Financially, ARKS is on a steadier and more measured path. The company is targeting approximately ₹36 crore in revenue for FY26 and has outlined plans to open two additional stores in 2025 — one in Delhi and another in either Pune or Chandigarh — thereby extending its omnichannel presence beyond Mumbai. The leadership has articulated a medium-term goal of building the venture toward ₹100 crore in revenue within three years while expanding its e-commerce and global-shipping capabilities. Such a trajectory, although modest compared to the explosive figures of FMCG, aligns closely with the economics of the Indian premium lifestyle market, where growth is typically linear and dependent on repeat customers, controlled inventory cycles and distinctive brand identity.

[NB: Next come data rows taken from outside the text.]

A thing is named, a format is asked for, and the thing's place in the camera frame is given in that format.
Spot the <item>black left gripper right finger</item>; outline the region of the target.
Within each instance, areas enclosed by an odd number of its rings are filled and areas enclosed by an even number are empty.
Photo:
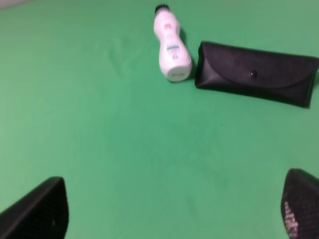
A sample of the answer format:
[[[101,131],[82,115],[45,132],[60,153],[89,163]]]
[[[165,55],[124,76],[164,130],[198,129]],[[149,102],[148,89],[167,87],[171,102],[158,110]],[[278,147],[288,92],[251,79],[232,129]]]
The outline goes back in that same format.
[[[317,239],[319,179],[302,169],[290,169],[282,193],[281,215],[289,238]]]

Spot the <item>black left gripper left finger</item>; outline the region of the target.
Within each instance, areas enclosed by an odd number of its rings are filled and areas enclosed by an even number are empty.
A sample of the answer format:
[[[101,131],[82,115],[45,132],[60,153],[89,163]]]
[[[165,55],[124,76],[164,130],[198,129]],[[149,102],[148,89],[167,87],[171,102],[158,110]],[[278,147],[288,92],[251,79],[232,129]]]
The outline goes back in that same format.
[[[2,239],[64,239],[69,206],[63,177],[50,177],[0,213]]]

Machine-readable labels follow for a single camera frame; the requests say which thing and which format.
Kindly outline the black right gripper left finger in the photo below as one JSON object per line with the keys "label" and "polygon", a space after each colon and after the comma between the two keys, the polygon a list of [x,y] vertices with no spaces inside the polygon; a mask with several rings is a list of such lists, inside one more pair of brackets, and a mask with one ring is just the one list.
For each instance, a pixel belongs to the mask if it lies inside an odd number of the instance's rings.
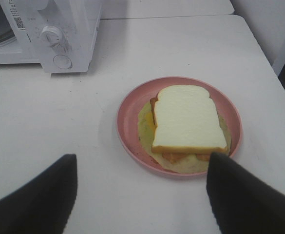
{"label": "black right gripper left finger", "polygon": [[63,233],[77,189],[77,158],[66,154],[0,199],[0,234]]}

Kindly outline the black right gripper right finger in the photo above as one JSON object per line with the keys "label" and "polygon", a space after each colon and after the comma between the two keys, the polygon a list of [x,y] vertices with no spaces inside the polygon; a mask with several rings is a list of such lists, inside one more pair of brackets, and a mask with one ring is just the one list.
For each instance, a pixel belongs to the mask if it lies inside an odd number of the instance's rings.
{"label": "black right gripper right finger", "polygon": [[206,190],[221,233],[285,234],[285,195],[225,154],[211,154]]}

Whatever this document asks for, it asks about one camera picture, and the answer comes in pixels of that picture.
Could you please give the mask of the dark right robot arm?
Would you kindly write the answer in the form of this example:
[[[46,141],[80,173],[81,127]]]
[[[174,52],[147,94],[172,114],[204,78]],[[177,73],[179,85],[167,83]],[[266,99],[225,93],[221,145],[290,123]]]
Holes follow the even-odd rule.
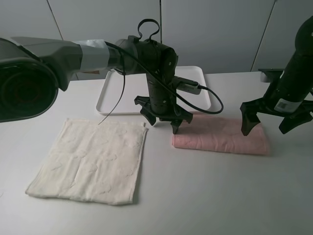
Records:
[[[305,98],[313,92],[313,19],[307,19],[300,26],[295,37],[295,52],[283,70],[260,71],[261,80],[269,87],[262,98],[242,103],[244,136],[260,123],[258,113],[282,117],[279,130],[283,134],[312,121],[313,102]]]

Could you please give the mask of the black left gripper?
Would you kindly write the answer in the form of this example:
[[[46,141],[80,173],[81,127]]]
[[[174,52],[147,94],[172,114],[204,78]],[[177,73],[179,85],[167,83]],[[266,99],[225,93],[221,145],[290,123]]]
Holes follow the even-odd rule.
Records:
[[[137,96],[135,105],[140,105],[140,113],[154,126],[157,118],[171,121],[172,132],[176,134],[183,120],[191,122],[193,114],[177,105],[176,97],[170,94],[152,75],[146,74],[149,96]]]

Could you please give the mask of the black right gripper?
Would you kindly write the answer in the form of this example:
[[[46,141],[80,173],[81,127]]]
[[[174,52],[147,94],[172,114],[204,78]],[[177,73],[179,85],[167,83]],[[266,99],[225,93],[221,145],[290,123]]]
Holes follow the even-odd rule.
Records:
[[[258,113],[284,117],[279,125],[282,134],[312,121],[313,103],[305,99],[312,88],[312,73],[283,73],[269,83],[263,97],[242,103],[242,134],[249,135],[260,123]]]

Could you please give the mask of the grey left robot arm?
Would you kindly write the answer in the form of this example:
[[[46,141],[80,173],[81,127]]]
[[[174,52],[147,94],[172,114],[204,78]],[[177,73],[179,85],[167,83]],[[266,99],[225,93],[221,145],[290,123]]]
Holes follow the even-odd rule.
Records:
[[[129,36],[116,44],[103,40],[70,42],[14,37],[0,41],[0,120],[30,119],[46,112],[78,72],[115,70],[145,74],[147,97],[137,96],[141,114],[154,125],[170,122],[173,132],[193,115],[177,104],[176,90],[187,80],[175,75],[178,56],[155,40]]]

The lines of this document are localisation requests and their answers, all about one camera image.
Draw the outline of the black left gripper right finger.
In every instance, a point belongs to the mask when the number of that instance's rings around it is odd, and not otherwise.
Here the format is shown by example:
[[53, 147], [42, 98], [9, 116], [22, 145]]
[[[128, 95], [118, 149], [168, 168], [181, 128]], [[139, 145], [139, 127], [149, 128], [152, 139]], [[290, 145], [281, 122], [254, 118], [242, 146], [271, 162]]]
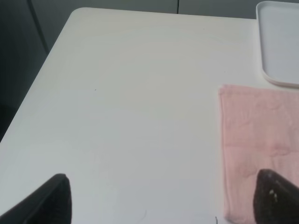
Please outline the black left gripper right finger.
[[271, 169], [257, 174], [253, 198], [257, 224], [297, 224], [299, 222], [299, 188]]

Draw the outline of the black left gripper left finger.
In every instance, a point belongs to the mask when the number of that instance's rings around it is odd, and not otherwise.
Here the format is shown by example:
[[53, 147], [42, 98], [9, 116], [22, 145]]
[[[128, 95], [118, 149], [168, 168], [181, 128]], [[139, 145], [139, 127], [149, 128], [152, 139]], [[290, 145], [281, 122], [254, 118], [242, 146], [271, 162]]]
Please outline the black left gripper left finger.
[[52, 176], [0, 216], [2, 224], [70, 224], [71, 220], [71, 186], [65, 174]]

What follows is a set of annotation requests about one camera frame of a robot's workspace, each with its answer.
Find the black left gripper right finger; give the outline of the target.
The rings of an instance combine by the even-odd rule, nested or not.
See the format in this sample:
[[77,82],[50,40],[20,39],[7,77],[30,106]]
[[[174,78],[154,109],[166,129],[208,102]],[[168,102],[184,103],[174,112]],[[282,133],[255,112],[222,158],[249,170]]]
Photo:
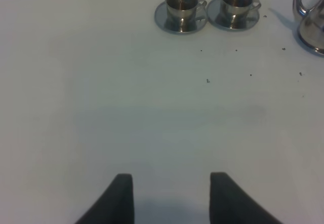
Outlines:
[[210,175],[210,223],[280,223],[225,172]]

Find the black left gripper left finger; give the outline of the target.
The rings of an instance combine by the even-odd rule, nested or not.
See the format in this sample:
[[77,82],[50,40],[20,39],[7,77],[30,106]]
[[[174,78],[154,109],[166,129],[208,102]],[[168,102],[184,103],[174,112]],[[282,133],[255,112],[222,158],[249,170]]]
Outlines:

The early design decisions undertaken by ARKS suggest a long-term view of brand-building rather than a pursuit of short-term volume. Success in this category will depend not on distribution breadth but on the consistency with which the brand can deliver quality, maintain design coherence and cultivate loyalty among consumers who are increasingly gravitating toward domestic labels that occupy the middle space between high street and luxury.
Why the two ventures cannot be evaluated through the same framework
Although both brands operate under celebrity-founded leadership, the similarities end there. SuperYou exists in a category that demands high velocity, wide access and frequent consumption; its economics are shaped by margins, supply-chain efficiency and rapid territorial expansion. ARKS, by contrast, operates in a segment where brand equity develops through repeat purchases, measured retail rollouts and design consistency, and where survival depends more on identity than volume.
SuperYou’s ₹150 crore ARR in its first year signals strong product–market fit but does not guarantee long-term defensibility in a competitive FMCG landscape. ARKS’s relatively measured early revenue reflects the deliberate pace common to fashion and lifestyle brands that prioritise durability over scale. Assessing one through the metrics of the other would misrepresent not only their present performance but the nature of the sectors they represent.
The next stage: consolidation for one, acceleration for the other
What the next two years will reveal is whether SuperYou can translate early adoption into sustained loyalty while widening its portfolio to stabilise margins, and whether ARKS can deepen its customer base while expanding its physical footprint without diluting its design identity. Both brands have moved beyond the superficial stage of celebrity endorsements and into the operational realities of building consumer companies in India. Their early numbers confirm that their founding actors have established distinct positions in two very different markets, each with its own risks, expectations and definitions of success.
Together, they reflect a broader transition in India’s celebrity entrepreneurship landscape, in which ventures increasingly rely on structured strategy, sector-specific knowledge and disciplined execution rather than visibility alone. Their continued trajectories will offer one of the clearest case studies of how contemporary celebrity brands are being built — and what ultimately determines whether they endure.